### REQUIRED WORK
Only the text of the records, copied exactly, is wanted; no pictures.

### TASK INPUTS
= Beginning of Section =

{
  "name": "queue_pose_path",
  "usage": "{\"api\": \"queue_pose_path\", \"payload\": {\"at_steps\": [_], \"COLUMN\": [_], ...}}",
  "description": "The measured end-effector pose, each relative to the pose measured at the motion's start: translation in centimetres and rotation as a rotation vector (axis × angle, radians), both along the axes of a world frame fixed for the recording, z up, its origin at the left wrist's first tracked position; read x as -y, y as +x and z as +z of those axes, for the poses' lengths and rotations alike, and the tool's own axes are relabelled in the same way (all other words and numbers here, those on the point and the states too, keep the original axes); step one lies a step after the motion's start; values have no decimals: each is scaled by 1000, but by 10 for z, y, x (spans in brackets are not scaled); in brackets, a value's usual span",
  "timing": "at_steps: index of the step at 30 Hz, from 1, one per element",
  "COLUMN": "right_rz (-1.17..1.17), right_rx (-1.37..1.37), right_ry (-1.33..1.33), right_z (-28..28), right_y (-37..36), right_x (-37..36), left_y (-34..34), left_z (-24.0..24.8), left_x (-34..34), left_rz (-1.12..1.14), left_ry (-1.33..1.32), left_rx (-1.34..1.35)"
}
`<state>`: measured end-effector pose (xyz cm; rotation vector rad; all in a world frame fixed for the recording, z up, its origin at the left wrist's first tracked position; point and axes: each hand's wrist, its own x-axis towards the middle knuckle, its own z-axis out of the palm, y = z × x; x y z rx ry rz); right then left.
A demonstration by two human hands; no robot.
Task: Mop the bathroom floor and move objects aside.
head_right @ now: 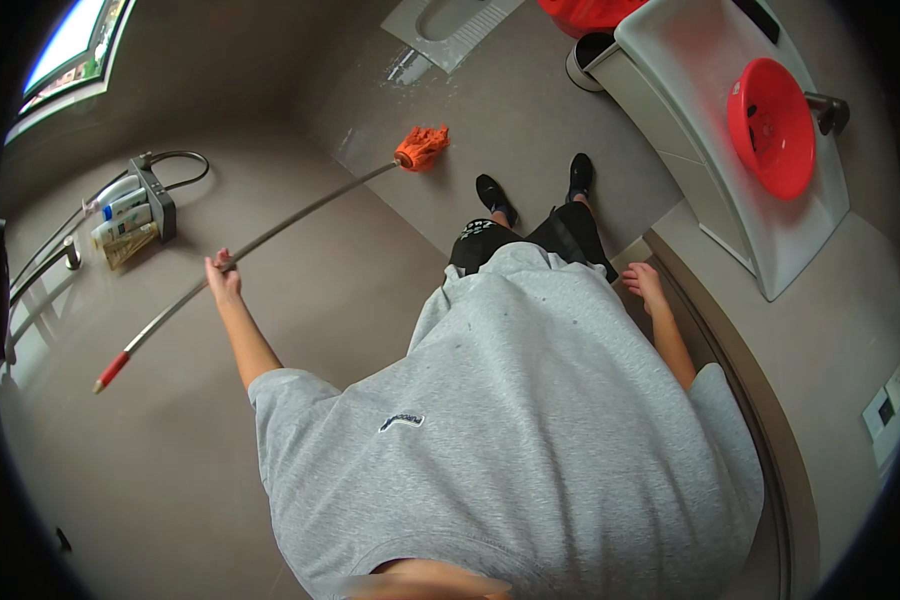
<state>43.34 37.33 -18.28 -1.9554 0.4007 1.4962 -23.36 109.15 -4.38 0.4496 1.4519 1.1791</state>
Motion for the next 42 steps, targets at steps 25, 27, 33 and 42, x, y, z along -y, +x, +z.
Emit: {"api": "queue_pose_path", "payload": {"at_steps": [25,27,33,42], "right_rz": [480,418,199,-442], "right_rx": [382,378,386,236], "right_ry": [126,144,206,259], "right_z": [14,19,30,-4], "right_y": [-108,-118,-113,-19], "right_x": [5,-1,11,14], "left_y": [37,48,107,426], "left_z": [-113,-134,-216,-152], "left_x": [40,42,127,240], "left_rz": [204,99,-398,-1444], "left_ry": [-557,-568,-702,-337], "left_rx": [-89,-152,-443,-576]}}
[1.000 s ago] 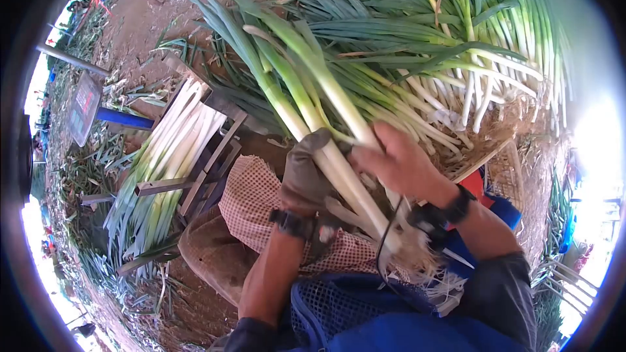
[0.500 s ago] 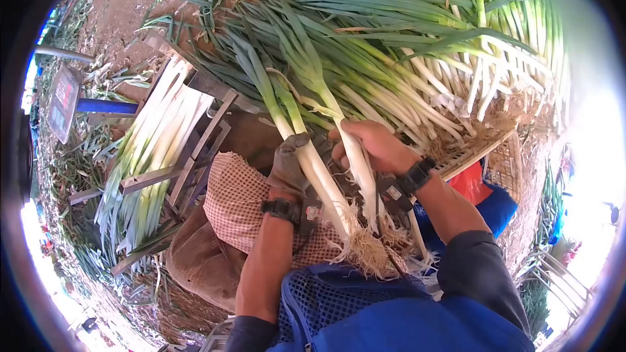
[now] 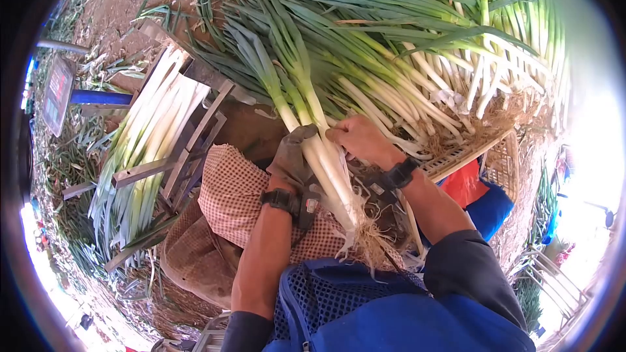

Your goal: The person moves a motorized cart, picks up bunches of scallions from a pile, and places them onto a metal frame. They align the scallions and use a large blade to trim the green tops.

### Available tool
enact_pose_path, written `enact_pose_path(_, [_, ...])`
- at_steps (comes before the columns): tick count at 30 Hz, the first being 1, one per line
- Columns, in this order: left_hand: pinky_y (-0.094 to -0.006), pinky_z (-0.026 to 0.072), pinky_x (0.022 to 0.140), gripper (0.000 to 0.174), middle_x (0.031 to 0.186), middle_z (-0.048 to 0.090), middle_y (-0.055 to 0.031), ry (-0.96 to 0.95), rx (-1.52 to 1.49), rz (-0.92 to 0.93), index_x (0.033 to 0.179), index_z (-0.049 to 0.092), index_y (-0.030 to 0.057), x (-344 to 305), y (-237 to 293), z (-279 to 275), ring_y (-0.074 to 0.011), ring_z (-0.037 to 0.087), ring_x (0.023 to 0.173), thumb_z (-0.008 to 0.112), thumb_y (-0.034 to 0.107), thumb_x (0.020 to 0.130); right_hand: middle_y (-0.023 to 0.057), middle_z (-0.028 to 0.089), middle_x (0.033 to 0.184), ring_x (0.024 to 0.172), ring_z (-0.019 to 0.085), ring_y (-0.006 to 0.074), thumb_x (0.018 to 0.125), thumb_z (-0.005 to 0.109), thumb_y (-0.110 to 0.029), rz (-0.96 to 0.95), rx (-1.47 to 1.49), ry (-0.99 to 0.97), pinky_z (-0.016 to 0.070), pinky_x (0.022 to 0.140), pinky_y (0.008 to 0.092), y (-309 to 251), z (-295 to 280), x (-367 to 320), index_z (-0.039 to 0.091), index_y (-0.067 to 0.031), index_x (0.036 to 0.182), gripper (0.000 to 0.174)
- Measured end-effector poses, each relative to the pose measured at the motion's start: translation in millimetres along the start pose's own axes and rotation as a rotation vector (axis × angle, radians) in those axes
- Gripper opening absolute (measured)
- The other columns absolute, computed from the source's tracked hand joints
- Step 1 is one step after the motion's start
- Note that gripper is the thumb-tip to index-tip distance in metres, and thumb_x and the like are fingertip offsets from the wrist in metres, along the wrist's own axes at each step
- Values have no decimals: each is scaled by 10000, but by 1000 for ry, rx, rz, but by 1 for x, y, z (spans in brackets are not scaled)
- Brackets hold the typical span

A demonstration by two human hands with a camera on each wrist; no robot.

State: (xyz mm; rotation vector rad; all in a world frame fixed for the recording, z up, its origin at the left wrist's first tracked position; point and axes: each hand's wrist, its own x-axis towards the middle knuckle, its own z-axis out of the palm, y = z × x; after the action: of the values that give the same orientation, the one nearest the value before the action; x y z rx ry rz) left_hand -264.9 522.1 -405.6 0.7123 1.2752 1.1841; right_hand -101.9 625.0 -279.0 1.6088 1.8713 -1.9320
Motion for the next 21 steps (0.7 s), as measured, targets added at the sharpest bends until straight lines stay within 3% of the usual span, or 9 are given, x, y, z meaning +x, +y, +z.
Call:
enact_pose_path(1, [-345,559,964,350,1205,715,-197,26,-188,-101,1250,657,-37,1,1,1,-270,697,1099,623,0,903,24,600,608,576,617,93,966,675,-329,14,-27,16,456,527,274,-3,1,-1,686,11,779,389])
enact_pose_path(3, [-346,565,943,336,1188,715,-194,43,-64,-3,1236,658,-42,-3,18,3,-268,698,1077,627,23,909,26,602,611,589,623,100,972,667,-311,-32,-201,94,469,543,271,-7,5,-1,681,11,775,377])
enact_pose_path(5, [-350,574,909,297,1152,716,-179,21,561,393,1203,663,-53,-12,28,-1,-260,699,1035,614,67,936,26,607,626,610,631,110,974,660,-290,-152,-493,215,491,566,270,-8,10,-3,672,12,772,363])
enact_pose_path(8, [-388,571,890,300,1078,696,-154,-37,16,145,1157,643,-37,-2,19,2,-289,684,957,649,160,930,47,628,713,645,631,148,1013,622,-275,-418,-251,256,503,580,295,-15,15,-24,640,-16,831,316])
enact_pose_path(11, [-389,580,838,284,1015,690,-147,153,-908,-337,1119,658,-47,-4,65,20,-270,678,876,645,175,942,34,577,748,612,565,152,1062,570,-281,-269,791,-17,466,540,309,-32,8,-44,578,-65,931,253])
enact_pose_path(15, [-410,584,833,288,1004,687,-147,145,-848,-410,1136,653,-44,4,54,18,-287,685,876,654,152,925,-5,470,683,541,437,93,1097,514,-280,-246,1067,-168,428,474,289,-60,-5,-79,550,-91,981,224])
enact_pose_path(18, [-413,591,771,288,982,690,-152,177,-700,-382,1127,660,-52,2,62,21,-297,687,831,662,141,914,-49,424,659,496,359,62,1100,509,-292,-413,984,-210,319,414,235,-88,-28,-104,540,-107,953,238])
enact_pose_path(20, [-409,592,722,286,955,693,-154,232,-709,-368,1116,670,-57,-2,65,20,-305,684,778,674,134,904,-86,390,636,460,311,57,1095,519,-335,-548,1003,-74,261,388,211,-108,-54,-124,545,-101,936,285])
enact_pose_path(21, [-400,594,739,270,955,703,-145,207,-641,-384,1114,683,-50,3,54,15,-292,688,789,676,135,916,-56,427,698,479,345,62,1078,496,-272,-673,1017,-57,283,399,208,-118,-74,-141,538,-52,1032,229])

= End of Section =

### EXPECTED ANSWER
{
  "name": "queue_pose_path",
  "usage": "{\"api\": \"queue_pose_path\", \"payload\": {\"at_steps\": [_], \"COLUMN\": [_], ...}}",
  "description": "The measured end-effector pose, each relative to the pose measured at the motion's start: translation in centimetres and rotation as a rotation vector (axis × angle, radians), both along the axes of a world frame fixed for the recording, z up, its origin at the left wrist's first tracked position; read x as -y, y as +x and z as +z of those axes, for the poses' lengths and rotations alike, and the tool's own axes are relabelled in the same way (all other words and numbers here, those on the point and the states too, keep the original axes); step one lies a step after the motion's start; values have no decimals: each is scaled by 1000, but by 10 for z, y, x (spans in brackets are not scaled); in brackets, a value's usual span",
  "timing": "at_steps: index of the step at 30 Hz, from 1, one per element",
  "COLUMN": "right_rz (-1.17..1.17), right_rx (-1.37..1.37), right_ry (-1.33..1.33), right_z (-28..28), right_y (-37..36), right_x (-37..36), left_y (-34..34), left_z (-24.0..24.8), left_x (-34..34), left_rz (-1.12..1.14), left_ry (-1.33..1.32), left_rx (-1.34..1.35)"
}
`<state>`: measured end-effector pose (xyz cm; rotation vector rad; all in a world frame fixed for the recording, z up, its origin at the left wrist's first tracked position; point and axes: each hand's wrist, its own x-axis towards the middle knuckle, its own z-axis out of the palm, y = z × x; x y z rx ry rz); right then left.
A demonstration by two human hands; no robot.
Task: Mop the bathroom floor and move objects aside.
head_right @ now: 
<state>43.34 37.33 -18.28 -1.9554 0.4007 1.4962 -23.36 109.15 -4.38 0.4496 1.4519 1.1791</state>
Motion for the next 42 steps, targets at steps 25, 27, 33 and 42, x, y, z along -y, +x, +z.
Emit: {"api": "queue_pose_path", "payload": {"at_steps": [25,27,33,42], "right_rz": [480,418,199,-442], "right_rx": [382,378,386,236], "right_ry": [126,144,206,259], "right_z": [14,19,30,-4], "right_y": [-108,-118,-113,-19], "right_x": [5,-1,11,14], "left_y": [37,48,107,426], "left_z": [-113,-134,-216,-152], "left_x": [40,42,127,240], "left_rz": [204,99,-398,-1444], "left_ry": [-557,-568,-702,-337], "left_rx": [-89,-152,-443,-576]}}
[1.000 s ago] 
[0.500 s ago] 
[now] 

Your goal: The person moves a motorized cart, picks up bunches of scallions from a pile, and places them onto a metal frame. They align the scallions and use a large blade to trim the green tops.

### Available tool
enact_pose_path, written `enact_pose_path(_, [_, ...])`
- at_steps (comes before the columns): tick count at 30 Hz, the first being 1, one per line
- Columns, in this order: left_hand: pinky_y (-0.094 to -0.006), pinky_z (-0.026 to 0.072), pinky_x (0.022 to 0.140), gripper (0.000 to 0.174), middle_x (0.031 to 0.186), middle_z (-0.048 to 0.090), middle_y (-0.055 to 0.031), ry (-0.96 to 0.95), rx (-1.52 to 1.49), rz (-0.92 to 0.93), index_x (0.033 to 0.179), index_z (-0.049 to 0.092), index_y (-0.030 to 0.057), x (-344 to 305), y (-237 to 293), z (-279 to 275), ring_y (-0.074 to 0.011), ring_z (-0.037 to 0.087), ring_x (0.023 to 0.173), thumb_z (-0.008 to 0.112), thumb_y (-0.034 to 0.107), thumb_x (0.020 to 0.130); right_hand: middle_y (-0.023 to 0.057), middle_z (-0.028 to 0.089), middle_x (0.033 to 0.184), ring_x (0.024 to 0.172), ring_z (-0.019 to 0.085), ring_y (-0.006 to 0.074), thumb_x (0.018 to 0.125), thumb_z (-0.005 to 0.109), thumb_y (-0.110 to 0.029), rz (-0.96 to 0.95), rx (-1.47 to 1.49), ry (-0.99 to 0.97), pinky_z (-0.016 to 0.070), pinky_x (0.022 to 0.140), pinky_y (0.008 to 0.092), y (-309 to 251), z (-295 to 280), x (-367 to 320), index_z (-0.039 to 0.091), index_y (-0.067 to 0.031), index_x (0.036 to 0.182), gripper (0.000 to 0.174)
- Measured end-effector poses, each relative to the pose measured at the motion's start: translation in millimetres along the start pose's own axes and rotation as a rotation vector (axis × angle, radians) in those axes
- Gripper opening absolute (measured)
- The other columns absolute, computed from the source's tracked hand joints
- Step 1 is one step after the motion's start
- Note that gripper is the thumb-tip to index-tip distance in metres, and thumb_x and the like are fingertip offsets from the wrist in metres, along the wrist's own axes at each step
- Values have no decimals: each is scaled by 10000, but by 1000 for ry, rx, rz, but by 1 for x, y, z (spans in brackets are not scaled)
- Brackets hold the typical span

A demonstration by two human hands with a camera on each wrist; no robot.

State: (xyz mm; rotation vector rad; all in a world frame fixed for the recording, z up, its origin at the left wrist's first tracked position; point and axes: each hand's wrist, its own x-axis towards the middle knuckle, its own z-axis out of the palm, y = z × x; after the action: of the values that give the same orientation, the one nearest the value before the action; x y z rx ry rz) left_hand -264.9 522.1 -405.6 0.7123 1.2752 1.1841; right_hand -101.9 625.0 -279.0 1.6088 1.8713 -1.9320
Motion for the next 21 steps (0.7 s), as measured, targets added at the sharpest bends until straight lines stay within 3% of the usual span, or 9 are given, x, y, z meaning +x, +y, +z.
Call:
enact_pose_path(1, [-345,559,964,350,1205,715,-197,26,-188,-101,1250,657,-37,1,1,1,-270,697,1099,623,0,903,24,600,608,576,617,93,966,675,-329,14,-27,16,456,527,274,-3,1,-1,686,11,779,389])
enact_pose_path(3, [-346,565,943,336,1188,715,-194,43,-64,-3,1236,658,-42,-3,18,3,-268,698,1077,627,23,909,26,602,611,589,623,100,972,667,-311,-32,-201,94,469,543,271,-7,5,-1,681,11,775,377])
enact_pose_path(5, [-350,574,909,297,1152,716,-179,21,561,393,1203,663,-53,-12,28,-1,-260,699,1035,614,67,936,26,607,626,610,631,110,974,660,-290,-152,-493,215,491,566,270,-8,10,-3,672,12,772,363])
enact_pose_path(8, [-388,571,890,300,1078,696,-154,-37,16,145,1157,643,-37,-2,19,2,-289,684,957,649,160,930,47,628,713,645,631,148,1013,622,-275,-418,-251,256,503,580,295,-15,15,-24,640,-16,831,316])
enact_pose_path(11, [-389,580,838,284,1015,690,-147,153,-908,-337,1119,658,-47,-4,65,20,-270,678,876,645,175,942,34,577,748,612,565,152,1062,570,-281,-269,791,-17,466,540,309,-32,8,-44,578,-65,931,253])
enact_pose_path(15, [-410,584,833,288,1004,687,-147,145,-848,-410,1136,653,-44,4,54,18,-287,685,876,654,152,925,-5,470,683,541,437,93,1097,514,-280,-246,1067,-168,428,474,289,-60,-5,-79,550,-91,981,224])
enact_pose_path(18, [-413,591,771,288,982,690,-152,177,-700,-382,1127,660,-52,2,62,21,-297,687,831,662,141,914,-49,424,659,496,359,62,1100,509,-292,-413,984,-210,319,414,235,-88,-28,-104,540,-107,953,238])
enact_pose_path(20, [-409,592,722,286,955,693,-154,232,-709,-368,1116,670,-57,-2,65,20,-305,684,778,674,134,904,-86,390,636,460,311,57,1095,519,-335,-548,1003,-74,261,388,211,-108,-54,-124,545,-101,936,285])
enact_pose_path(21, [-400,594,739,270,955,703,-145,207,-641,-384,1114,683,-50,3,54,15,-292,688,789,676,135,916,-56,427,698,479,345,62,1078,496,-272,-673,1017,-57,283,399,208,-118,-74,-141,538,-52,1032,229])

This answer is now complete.